Learn what traumatic brain injury is and how it can increase the risk of developing Alzheimer’s disease.

What is Traumatic Brain Injury?

Traumatic brain injury (TBI) occurs when a physical force acts on the head, leading to altered brain function. Examples of trauma-induced abnormalities include a decrease or loss in consciousness, persistent headaches, sleep disturbances and changes in mental functions like memory and attention.1 TBI is a leading cause of disability and death among young people and is most often associated with falls, motor vehicle accidents, assaults, military service and engagement in contact sports (like football, boxing, and hockey).2

TBI severity can range from mild to severe injury. A “mild” TBI is often used interchangeably with “concussion,” and most cases (60-80%) of TBI are mild.3 In general, injury severity is classified based on clinical symptoms such as the level of consciousness, as measured by the Glasgow Coma Scale, which remains the gold standard for moderate and severe TBI. Mild TBI and concussion, however, is more challenging to diagnose, and objective measures including neuroimaging and blood biomarkers tests are actively being studied to better diagnose mild TBI and concussion.

TBI and Dementia

In addition to possible death and long-term disabilities, individuals that sustain a moderate to severe TBI are reported to be two to five times more likely to develop dementia, including Alzheimer’s disease (AD), later in life when compared to uninjured individuals.4-6 It is less clear whether mild injuries are also associated with this increased risk.

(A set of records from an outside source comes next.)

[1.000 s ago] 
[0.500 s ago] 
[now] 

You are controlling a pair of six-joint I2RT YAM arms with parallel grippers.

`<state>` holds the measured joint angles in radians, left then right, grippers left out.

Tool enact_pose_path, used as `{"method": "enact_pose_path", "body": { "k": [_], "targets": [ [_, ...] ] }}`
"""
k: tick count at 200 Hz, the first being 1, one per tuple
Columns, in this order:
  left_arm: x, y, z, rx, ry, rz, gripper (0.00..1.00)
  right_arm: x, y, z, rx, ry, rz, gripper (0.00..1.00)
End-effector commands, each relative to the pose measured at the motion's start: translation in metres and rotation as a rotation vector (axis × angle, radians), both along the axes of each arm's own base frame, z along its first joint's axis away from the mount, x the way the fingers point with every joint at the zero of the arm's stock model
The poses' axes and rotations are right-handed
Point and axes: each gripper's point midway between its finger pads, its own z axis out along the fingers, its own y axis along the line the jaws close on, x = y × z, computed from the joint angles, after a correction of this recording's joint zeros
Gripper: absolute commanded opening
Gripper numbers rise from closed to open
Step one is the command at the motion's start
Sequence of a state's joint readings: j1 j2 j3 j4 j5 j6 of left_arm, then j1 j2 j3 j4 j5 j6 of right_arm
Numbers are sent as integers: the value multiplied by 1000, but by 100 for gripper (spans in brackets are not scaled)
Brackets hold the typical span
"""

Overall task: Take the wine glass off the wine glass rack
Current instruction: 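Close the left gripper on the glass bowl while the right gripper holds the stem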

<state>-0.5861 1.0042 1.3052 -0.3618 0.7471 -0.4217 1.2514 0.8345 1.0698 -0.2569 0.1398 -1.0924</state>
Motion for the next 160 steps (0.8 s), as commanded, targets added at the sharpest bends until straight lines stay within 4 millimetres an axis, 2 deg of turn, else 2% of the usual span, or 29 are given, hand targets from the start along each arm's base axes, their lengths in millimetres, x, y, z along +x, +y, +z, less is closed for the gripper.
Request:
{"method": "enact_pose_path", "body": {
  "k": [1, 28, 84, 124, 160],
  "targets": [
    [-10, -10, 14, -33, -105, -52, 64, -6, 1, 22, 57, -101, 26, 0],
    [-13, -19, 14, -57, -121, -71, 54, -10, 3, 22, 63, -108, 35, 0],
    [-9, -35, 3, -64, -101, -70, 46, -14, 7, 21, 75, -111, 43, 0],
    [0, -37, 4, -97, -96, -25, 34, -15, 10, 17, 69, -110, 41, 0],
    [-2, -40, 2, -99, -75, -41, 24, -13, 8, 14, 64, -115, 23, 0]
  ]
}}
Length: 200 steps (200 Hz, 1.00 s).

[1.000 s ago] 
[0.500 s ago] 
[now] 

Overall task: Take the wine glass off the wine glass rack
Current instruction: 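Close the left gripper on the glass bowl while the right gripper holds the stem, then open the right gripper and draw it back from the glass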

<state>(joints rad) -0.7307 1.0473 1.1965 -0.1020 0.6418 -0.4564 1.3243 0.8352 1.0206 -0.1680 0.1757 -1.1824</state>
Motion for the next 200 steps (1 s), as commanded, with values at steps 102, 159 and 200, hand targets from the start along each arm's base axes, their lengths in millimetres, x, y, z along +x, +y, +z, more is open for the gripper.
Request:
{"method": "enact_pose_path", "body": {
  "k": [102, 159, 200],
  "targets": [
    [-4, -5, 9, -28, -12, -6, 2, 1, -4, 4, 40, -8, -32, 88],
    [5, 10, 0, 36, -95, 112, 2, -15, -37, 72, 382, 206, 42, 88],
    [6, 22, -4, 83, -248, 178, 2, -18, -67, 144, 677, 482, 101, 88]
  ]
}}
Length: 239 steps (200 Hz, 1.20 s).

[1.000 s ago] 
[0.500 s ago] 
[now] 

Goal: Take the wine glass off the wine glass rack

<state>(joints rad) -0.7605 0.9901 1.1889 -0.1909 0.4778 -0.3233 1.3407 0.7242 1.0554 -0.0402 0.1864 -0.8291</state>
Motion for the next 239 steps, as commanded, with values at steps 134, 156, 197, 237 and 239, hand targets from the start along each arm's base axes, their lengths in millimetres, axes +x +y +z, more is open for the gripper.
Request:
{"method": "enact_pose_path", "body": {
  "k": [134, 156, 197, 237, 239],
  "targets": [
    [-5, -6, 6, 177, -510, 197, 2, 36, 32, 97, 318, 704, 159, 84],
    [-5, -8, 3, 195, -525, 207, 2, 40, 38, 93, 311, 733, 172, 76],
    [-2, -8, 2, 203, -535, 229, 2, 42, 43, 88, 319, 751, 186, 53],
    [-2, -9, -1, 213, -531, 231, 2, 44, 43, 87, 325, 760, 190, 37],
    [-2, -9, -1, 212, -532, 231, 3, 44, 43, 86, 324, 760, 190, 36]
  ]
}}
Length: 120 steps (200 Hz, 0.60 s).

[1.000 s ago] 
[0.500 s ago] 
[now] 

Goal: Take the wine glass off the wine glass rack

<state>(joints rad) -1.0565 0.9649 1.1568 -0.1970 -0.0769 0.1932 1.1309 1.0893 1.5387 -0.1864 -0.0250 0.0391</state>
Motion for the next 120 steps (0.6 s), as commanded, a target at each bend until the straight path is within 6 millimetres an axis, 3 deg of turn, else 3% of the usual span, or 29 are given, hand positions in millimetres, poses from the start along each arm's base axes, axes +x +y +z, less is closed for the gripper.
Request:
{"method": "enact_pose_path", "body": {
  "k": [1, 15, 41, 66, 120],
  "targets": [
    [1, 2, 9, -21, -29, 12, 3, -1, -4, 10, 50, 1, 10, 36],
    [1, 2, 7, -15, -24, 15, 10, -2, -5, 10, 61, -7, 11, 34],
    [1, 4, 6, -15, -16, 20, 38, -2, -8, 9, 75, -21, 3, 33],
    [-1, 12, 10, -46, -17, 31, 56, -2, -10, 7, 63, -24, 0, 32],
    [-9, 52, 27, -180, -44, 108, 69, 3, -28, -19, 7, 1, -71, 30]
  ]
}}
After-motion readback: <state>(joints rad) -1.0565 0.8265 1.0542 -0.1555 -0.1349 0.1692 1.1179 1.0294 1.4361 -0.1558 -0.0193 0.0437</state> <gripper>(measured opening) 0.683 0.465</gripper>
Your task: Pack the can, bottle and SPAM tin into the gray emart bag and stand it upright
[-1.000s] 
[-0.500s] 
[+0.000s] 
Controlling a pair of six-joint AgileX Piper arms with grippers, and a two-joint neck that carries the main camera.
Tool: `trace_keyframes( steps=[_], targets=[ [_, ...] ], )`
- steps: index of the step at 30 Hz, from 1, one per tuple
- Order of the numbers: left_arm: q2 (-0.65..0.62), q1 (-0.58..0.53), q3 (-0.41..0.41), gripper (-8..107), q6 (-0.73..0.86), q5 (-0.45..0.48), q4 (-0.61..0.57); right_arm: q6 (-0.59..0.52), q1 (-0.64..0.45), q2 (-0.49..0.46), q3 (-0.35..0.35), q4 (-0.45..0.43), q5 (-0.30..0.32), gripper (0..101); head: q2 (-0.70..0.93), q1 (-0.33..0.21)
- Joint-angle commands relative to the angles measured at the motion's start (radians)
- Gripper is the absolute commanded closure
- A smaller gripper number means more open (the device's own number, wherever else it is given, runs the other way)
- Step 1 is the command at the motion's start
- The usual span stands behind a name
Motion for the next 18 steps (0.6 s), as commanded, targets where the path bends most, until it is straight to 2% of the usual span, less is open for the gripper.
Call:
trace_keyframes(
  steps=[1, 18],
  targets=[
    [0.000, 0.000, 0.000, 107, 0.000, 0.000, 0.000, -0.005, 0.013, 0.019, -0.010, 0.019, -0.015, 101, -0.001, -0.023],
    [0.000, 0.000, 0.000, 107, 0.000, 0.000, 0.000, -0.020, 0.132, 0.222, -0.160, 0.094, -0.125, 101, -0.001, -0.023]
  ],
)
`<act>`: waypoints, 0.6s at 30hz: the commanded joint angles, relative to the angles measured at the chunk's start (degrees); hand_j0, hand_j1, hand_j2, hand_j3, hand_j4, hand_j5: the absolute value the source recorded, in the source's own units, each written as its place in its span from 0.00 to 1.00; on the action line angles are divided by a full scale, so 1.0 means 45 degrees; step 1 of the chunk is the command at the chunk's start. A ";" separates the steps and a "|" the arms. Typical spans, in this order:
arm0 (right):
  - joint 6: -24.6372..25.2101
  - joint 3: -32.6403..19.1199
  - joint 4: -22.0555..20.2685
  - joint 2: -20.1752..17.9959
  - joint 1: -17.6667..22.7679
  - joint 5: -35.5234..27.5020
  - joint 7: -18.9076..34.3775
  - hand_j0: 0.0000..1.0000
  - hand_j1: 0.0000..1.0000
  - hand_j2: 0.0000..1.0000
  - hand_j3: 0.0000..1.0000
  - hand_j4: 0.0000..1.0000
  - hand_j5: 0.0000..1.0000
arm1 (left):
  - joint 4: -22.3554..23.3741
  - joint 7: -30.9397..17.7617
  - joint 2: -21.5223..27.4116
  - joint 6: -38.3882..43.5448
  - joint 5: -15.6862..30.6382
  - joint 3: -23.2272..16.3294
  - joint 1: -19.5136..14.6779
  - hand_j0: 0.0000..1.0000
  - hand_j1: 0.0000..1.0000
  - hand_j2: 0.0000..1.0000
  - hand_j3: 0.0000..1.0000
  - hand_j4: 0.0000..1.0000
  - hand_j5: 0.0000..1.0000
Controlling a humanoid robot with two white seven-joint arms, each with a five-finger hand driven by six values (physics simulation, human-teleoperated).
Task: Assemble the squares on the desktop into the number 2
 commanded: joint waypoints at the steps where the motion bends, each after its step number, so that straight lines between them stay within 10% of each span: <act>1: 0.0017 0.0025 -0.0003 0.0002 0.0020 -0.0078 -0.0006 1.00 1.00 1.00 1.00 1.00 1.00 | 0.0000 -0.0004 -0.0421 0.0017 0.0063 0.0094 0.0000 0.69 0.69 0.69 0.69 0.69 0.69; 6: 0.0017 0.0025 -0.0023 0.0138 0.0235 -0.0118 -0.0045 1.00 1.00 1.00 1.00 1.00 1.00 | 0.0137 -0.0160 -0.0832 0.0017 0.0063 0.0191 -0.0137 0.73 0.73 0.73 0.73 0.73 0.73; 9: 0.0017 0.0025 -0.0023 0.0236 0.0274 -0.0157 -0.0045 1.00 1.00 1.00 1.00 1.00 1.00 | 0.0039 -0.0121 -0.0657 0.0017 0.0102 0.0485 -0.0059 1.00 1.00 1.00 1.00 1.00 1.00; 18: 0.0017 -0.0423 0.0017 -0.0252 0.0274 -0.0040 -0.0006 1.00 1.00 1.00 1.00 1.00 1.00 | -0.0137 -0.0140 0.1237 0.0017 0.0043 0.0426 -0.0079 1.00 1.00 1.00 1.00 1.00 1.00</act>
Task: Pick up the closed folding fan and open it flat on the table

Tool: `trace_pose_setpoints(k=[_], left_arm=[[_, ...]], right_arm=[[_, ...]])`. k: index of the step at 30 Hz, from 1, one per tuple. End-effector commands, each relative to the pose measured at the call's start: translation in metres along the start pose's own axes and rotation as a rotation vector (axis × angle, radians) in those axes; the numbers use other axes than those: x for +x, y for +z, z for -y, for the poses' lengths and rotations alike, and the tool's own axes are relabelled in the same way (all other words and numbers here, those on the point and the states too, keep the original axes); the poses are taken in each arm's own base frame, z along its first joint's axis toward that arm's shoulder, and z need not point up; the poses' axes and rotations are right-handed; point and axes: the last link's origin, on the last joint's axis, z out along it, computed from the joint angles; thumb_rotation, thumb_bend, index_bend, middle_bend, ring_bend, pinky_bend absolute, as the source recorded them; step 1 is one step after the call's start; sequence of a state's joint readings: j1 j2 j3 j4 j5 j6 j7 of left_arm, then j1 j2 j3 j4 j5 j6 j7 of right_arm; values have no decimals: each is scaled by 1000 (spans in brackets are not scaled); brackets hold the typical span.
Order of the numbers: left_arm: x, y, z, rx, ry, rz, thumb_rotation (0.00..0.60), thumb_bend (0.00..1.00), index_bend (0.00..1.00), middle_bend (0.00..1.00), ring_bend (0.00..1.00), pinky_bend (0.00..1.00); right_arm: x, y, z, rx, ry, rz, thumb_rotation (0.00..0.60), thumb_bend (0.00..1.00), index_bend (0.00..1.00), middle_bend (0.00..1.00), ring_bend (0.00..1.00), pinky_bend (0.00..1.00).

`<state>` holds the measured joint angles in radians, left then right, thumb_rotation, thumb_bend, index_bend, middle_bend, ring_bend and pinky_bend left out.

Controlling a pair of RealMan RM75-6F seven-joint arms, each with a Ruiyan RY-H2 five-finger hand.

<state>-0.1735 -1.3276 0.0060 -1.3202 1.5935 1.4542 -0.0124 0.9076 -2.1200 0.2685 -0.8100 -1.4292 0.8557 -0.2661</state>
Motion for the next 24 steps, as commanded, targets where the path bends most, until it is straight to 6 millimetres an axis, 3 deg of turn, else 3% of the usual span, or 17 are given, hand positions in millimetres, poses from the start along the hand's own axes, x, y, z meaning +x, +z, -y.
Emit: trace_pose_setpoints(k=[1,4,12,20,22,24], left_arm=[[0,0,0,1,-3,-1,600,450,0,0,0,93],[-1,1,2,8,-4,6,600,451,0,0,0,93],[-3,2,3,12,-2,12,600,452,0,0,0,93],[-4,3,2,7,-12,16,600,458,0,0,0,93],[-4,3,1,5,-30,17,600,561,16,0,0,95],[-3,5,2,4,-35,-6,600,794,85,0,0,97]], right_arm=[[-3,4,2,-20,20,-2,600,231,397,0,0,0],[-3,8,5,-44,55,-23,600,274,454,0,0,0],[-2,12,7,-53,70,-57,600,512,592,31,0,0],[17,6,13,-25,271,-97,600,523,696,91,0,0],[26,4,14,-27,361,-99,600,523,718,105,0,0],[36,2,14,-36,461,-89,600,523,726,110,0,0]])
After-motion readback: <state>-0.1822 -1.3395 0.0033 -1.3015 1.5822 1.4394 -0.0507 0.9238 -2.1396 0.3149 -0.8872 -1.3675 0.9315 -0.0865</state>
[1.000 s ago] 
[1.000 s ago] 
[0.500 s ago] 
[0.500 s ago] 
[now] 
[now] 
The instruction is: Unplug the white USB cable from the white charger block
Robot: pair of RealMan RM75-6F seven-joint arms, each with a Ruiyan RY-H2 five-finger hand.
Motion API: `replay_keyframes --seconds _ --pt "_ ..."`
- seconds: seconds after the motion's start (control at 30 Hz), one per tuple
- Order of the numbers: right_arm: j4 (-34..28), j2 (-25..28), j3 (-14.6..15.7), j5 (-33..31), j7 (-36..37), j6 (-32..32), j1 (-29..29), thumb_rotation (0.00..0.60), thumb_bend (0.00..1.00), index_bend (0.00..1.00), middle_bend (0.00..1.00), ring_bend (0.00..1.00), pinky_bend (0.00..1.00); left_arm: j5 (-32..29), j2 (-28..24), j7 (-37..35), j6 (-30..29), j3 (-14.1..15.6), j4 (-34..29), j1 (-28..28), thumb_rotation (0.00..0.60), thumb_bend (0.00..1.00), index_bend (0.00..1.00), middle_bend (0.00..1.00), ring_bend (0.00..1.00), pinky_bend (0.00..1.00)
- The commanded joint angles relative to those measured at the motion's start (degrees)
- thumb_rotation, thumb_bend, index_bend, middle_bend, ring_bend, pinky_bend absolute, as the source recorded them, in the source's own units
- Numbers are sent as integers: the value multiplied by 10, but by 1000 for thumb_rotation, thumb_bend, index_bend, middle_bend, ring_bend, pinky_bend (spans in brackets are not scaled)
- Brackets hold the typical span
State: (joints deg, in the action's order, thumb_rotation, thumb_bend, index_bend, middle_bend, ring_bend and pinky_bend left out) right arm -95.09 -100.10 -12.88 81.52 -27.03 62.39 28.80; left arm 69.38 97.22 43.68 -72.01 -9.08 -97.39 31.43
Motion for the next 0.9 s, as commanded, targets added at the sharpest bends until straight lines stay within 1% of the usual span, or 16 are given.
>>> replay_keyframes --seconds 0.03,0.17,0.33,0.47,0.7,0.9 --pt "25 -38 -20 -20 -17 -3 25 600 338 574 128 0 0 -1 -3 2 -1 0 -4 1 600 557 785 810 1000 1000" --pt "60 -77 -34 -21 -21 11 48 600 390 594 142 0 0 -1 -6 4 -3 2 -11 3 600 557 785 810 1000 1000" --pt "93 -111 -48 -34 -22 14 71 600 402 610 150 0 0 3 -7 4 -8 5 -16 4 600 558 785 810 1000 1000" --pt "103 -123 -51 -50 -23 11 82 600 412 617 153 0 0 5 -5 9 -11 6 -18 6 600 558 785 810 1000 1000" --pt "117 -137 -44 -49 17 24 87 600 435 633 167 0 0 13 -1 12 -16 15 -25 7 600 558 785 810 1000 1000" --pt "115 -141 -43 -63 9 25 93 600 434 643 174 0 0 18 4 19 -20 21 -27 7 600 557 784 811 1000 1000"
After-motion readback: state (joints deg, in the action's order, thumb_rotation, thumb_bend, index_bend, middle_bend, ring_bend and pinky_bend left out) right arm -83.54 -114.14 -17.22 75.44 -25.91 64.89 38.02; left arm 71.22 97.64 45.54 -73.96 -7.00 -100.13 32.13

How Does TBI Affect the Brain?

Disrupted function of brain cells (“neurons”) and their connections (“axons”) after TBI are believed to be caused by the vigorous mechanical strains and deformations that are sustained during impact.7 Experimental data from animal model studies by our group, as well as others, show that concussions induce the inflammatory response in the brain as soon as a few hours after injury.8 These inflammatory signals activate immune cells, which may persist for months in the brain, creating a sustained chronic inflammatory environment.9 Whereas acute inflammation is necessary for tissue healing and repair, chronic inflammation of the brain may result in prolonged injury to neurons and axons. This may eventually trigger degeneration of the brain and thus lead to dementia.10,11

In addition to chronic inflammation, injured neurons also undergo cellular stress and disrupted metabolism that may result in an abnormal production and/or inefficiency in the clearance of toxic proteins, leading to their accumulation in the brain. One such toxic protein is phosphorylated tau (p-tau).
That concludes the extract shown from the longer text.